Regression variant of MCGrad for continuous label calibration.

Note that automatic determination of train/test split vs. cross validation is currently not supported for Regression.

DEFAULT_HYPERPARAMS: dict[str, Any] = {'early_stopping': True, 'lightgbm_params': {'learning_rate': 0.1, 'max_depth': -1, 'min_child_samples': 20, 'min_gain_to_split': 0, 'n_estimators': 100, 'num_leaves': 31}, 'monotone_t': False, 'n_folds': 5, 'patience': 0}
DEFAULT_ALLOW_MISSING_SEGMENT_FEATURE_VALUES = True
ESS_THRESHOLD_FOR_CROSS_VALIDATION = 2500000
MAX_NUM_ROUNDS_EARLY_STOPPING = 100
MCE_STAT_SIGN_THRESHOLD = 2.49767216
MCE_STRONG_EVIDENCE_THRESHOLD = 4.70812972
NUM_ROUNDS_DEFAULT_NO_EARLY_STOPPING = 5
VALID_SIZE = 0.4
__init__(encode_categorical_variables=True, monotone_t=None, num_rounds=None, lightgbm_params=None, early_stopping=None, patience=None, early_stopping_use_crossvalidation=None, n_folds=None, early_stopping_score_func=None, early_stopping_minimize_score=None, early_stopping_timeout=28800, save_training_performance=False, monitored_metrics_during_training=None, allow_missing_segment_feature_values=True, random_state=42)
Parameters:
  • encode_categorical_variables (bool) – whether to encode categorical variables using a modified label encoding (when True), or whether to assume that categorical variables are already manipulated into the right format prior to calling MCGrad (when False).

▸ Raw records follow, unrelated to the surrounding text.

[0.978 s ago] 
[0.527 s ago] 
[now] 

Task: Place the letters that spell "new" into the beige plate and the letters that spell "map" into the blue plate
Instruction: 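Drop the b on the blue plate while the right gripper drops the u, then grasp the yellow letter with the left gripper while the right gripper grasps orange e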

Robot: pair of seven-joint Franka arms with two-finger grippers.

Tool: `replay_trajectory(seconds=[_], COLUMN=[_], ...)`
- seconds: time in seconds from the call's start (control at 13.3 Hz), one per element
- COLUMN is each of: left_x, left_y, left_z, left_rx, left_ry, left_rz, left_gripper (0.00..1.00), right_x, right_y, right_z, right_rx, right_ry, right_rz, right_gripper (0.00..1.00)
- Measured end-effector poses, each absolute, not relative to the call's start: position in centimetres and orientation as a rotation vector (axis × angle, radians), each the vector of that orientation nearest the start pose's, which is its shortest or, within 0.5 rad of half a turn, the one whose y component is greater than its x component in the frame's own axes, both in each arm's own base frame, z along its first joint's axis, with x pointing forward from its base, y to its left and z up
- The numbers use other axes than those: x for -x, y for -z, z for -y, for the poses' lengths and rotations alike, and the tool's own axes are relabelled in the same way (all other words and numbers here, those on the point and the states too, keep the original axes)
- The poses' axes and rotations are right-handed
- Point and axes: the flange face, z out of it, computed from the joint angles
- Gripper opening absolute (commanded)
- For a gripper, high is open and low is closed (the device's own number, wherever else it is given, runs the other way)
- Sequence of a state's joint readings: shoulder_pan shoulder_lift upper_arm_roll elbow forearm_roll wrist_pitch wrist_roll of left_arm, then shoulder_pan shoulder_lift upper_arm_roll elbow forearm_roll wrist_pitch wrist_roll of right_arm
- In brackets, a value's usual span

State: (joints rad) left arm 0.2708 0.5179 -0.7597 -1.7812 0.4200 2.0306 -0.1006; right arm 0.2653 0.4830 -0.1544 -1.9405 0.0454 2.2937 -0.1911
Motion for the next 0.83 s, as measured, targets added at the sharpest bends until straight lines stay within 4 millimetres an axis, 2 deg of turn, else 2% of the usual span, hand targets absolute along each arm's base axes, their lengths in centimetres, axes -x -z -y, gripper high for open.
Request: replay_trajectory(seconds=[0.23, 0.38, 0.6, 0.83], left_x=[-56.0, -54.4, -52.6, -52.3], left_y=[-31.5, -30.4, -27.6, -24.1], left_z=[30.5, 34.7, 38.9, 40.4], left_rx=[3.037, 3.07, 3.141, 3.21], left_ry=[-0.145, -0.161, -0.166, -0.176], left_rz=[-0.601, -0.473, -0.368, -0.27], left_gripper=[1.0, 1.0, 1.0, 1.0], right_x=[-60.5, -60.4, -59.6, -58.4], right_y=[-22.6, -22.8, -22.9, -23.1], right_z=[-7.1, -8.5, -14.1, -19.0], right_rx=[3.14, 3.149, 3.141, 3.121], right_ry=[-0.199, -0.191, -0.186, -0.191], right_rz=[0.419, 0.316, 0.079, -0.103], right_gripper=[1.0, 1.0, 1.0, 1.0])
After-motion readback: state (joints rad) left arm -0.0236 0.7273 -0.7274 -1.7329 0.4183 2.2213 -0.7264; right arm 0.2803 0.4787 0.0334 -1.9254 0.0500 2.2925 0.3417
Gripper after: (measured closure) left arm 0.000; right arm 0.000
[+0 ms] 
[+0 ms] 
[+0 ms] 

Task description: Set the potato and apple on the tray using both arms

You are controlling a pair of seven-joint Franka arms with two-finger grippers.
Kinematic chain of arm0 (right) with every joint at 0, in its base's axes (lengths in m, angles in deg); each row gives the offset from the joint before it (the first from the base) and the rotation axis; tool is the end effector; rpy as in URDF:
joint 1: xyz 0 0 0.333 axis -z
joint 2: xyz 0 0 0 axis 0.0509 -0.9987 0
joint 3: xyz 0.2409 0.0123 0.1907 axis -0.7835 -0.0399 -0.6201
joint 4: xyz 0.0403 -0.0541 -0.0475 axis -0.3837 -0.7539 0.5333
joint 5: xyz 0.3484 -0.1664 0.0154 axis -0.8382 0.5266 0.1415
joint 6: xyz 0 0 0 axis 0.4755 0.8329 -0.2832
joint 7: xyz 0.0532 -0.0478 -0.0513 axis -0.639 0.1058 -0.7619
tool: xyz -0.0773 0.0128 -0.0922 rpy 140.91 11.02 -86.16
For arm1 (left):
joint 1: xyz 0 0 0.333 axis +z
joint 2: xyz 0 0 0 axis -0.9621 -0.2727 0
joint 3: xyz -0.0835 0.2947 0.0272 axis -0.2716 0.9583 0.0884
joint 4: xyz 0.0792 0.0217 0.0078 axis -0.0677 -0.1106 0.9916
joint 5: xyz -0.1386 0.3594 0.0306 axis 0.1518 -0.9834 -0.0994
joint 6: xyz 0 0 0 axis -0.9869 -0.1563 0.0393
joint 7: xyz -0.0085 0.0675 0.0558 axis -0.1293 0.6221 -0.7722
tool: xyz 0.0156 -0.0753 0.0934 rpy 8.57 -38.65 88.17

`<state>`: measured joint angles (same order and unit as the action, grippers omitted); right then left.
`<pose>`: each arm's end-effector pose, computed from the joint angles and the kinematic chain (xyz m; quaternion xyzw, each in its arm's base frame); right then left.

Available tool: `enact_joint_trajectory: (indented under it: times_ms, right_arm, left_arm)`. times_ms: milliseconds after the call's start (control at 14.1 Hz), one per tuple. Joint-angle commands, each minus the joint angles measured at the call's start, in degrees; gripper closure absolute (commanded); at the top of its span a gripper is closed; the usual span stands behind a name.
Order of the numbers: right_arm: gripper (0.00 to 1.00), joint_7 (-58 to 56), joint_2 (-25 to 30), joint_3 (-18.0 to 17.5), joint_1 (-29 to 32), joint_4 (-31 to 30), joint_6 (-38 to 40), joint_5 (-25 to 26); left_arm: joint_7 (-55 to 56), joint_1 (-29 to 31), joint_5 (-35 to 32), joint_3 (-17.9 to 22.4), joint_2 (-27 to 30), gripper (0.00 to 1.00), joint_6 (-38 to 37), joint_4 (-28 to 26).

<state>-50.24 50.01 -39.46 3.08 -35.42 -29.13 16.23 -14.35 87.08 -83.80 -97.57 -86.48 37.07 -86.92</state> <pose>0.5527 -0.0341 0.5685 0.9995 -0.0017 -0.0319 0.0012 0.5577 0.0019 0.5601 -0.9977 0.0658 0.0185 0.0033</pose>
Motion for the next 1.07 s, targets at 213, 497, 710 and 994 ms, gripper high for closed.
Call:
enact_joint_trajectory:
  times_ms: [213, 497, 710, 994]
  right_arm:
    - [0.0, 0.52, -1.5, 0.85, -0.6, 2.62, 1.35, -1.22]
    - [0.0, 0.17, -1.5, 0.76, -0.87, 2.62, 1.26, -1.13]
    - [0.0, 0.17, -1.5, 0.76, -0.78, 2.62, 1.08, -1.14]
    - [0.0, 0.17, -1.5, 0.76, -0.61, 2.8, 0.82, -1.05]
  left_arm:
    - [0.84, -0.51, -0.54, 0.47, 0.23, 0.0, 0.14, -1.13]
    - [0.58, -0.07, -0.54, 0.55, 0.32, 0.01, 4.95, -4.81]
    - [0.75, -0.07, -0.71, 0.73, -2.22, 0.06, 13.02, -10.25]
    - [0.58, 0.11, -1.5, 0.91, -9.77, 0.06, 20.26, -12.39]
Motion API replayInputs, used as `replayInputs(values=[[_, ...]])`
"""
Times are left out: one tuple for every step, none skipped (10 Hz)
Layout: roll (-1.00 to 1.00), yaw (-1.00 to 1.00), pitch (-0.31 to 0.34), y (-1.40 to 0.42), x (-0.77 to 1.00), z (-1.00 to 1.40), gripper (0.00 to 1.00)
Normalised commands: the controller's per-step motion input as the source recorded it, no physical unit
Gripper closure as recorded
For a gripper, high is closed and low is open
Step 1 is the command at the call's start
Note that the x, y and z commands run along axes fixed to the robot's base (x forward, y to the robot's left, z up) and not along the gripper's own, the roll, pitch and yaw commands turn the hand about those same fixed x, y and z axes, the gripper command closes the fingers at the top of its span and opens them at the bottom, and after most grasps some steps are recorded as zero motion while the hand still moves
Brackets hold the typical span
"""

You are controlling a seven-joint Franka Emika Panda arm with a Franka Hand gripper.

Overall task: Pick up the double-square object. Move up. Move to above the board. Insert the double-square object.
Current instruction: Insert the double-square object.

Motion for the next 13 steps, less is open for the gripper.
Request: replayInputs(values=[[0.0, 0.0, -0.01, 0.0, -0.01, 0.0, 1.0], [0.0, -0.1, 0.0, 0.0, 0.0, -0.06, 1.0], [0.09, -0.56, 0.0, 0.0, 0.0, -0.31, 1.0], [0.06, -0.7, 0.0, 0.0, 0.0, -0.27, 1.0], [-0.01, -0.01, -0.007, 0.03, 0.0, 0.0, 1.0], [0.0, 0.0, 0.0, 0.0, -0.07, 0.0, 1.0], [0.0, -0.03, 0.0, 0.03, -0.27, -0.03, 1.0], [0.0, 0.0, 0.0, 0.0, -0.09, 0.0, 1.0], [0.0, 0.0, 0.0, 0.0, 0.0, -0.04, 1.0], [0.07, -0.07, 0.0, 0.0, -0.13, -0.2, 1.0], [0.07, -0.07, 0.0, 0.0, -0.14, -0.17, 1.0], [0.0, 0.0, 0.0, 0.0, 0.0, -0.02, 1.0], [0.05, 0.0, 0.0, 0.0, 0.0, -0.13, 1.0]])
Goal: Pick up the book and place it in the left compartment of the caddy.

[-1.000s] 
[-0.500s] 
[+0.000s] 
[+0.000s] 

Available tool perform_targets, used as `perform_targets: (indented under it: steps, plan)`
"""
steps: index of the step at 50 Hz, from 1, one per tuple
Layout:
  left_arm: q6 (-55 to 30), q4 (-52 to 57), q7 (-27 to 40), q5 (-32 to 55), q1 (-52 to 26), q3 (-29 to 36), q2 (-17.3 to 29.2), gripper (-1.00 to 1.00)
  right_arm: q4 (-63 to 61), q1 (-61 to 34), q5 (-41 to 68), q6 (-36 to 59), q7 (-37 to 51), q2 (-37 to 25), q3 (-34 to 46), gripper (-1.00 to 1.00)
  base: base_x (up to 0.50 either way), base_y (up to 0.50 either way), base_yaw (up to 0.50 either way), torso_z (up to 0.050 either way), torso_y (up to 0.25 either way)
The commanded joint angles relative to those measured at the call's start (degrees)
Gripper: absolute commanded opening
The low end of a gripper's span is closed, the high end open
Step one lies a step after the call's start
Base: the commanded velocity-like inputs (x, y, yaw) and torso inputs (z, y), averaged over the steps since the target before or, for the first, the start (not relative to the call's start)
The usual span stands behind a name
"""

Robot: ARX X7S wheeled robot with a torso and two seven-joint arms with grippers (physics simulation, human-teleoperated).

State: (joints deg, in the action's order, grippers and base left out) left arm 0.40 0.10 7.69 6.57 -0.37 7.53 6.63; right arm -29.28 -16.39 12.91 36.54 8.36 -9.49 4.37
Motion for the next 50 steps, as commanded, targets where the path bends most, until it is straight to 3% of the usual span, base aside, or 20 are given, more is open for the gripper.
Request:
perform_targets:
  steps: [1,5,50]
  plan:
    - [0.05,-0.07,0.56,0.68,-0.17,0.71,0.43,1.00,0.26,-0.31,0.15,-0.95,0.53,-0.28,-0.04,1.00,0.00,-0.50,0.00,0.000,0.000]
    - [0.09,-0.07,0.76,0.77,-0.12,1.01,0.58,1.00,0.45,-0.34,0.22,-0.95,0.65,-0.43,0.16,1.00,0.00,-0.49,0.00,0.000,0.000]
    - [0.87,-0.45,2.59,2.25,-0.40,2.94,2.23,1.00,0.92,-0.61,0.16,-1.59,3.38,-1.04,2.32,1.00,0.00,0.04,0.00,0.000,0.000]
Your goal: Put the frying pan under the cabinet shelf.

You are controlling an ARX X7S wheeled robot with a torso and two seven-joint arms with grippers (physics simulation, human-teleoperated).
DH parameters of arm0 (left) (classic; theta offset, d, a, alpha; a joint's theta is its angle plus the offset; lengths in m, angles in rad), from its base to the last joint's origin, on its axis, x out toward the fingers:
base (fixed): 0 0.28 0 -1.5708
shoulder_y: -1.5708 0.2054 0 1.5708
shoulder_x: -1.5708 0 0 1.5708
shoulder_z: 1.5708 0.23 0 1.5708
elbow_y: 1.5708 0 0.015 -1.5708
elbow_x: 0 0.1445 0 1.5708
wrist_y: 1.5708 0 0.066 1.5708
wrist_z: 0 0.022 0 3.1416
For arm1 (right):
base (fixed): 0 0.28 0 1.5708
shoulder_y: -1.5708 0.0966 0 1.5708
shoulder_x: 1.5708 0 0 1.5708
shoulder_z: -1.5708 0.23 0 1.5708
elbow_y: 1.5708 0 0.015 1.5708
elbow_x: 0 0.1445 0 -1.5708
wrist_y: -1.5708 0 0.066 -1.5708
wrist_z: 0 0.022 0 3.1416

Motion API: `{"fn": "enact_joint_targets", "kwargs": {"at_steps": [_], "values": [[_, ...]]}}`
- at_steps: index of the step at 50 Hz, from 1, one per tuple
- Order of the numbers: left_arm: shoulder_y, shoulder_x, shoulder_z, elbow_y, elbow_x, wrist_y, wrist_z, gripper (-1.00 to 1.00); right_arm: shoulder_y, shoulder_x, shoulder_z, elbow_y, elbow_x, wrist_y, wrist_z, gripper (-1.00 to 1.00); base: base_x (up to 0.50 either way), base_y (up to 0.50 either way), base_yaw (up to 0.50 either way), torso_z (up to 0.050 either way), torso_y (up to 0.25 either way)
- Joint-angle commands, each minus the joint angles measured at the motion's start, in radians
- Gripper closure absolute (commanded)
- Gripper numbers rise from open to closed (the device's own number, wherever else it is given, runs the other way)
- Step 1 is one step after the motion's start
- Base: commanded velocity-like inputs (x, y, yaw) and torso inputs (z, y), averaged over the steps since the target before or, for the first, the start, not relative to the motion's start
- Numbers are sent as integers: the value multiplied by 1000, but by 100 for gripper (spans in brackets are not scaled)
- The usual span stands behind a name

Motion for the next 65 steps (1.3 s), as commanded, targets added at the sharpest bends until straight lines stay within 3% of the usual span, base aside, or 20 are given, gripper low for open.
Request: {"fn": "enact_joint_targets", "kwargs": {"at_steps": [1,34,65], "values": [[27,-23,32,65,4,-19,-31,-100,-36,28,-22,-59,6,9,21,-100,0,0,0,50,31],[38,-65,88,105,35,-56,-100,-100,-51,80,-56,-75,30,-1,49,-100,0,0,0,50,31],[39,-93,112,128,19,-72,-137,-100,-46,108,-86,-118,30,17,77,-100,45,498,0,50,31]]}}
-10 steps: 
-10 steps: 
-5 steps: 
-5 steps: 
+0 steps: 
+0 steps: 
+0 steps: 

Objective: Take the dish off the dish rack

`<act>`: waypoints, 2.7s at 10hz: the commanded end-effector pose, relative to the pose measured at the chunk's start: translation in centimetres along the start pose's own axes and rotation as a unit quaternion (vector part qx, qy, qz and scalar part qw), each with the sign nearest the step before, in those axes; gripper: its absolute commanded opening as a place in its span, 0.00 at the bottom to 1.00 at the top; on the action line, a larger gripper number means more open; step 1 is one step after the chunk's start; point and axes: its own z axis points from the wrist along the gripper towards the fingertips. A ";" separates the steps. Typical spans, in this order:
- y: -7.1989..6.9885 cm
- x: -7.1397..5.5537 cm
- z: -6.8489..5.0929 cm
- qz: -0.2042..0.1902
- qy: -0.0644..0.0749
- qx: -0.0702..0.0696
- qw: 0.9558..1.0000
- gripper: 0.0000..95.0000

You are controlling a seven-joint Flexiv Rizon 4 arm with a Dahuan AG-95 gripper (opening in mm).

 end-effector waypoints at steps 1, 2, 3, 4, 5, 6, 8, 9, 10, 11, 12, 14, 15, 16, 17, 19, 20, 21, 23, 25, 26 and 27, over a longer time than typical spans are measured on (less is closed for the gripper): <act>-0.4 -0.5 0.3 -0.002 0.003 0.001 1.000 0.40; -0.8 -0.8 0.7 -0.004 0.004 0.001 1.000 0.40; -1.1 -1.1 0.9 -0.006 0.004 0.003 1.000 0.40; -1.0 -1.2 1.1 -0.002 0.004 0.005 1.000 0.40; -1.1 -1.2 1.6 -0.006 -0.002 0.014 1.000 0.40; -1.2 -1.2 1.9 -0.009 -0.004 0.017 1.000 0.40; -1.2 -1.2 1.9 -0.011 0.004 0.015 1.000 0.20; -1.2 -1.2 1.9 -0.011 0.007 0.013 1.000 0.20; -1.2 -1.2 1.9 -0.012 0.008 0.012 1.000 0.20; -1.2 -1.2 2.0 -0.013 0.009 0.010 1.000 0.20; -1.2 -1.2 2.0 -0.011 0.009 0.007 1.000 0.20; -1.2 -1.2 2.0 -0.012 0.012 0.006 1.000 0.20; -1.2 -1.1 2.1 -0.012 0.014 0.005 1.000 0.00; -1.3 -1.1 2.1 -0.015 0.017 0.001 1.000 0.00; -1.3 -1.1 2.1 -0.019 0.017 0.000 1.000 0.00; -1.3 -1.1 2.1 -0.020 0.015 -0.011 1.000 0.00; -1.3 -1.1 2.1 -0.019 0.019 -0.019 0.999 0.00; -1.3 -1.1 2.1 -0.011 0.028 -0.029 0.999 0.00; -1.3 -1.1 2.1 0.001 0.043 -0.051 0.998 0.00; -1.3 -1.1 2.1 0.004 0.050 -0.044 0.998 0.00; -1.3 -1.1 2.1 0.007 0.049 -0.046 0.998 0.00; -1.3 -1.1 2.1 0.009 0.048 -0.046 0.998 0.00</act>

  • monotone_t (bool | None) – whether to use a monotonicity constraint on the logit feature (i.e., t): value True implies that the decision tree is blocked from creating splits where a lower value of t results in a higher predicted probability.

  • num_rounds (int | None) – number of rounds boosting that is used in MCGrad. When early stopping is used, then num_rounds specifies the maximum number of rounds. If set to None, default values are used.

  • lightgbm_params (dict[str, Any] | None) – the training parameters of lightgbm model. See: https://lightgbm.readthedocs.io/en/stable/Parameters.html if None, we will use a set of default parameters.

  • early_stopping (bool | None) – whether to use early stopping. When early stopping is used, then num_rounds specifies the maximum number of rounds that are fit, and the effective number of rounds is determined based on validation performance.

  • patience (int | None) – the maximum number of consecutive rounds without improvement in early_stopping_score_func.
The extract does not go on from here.